### Task directions
Every line below that has "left" in it should be copied.

### The data
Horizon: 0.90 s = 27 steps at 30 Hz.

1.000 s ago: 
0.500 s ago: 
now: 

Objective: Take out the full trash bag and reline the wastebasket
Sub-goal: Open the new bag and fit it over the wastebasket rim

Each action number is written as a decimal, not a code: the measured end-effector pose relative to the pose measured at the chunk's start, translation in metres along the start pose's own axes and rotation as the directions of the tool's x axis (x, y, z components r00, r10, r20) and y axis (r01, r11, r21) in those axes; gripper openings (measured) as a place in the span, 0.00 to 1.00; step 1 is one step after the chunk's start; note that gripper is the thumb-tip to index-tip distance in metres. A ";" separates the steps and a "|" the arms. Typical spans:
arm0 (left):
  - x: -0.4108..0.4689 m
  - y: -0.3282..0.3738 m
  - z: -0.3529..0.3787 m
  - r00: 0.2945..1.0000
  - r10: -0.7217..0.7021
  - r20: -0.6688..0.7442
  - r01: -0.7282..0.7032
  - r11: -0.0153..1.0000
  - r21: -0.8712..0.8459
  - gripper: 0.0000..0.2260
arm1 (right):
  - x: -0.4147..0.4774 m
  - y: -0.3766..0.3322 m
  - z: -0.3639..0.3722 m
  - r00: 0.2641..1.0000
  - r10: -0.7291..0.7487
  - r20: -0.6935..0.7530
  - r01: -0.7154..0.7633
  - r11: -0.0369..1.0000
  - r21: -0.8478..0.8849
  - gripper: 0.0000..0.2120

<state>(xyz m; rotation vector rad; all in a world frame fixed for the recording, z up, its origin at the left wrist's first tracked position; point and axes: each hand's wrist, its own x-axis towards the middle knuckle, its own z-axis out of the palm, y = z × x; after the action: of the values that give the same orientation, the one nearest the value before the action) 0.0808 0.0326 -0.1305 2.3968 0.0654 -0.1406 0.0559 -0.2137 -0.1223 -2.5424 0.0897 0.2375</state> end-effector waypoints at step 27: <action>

### Result for this task
arm0 (left):
<state>(xyz m; rotation vector rad; all in a world frame fixed for the recording, z up, its origin at the left wrist's first tracked position; point and axes: each hand's wrist, its own x-axis towards the middle knuckle, its own z-axis out of the palm, y = z × x; after the action: of the values that give the same orientation, the one nearest the value before the action) 0.0808 0.0326 -0.1305 2.3968 0.0654 -0.1406 0.0559 -0.2137 -0.1223 -2.5424 0.0897 0.2375</state> end-effector waypoints at step 27: <action>

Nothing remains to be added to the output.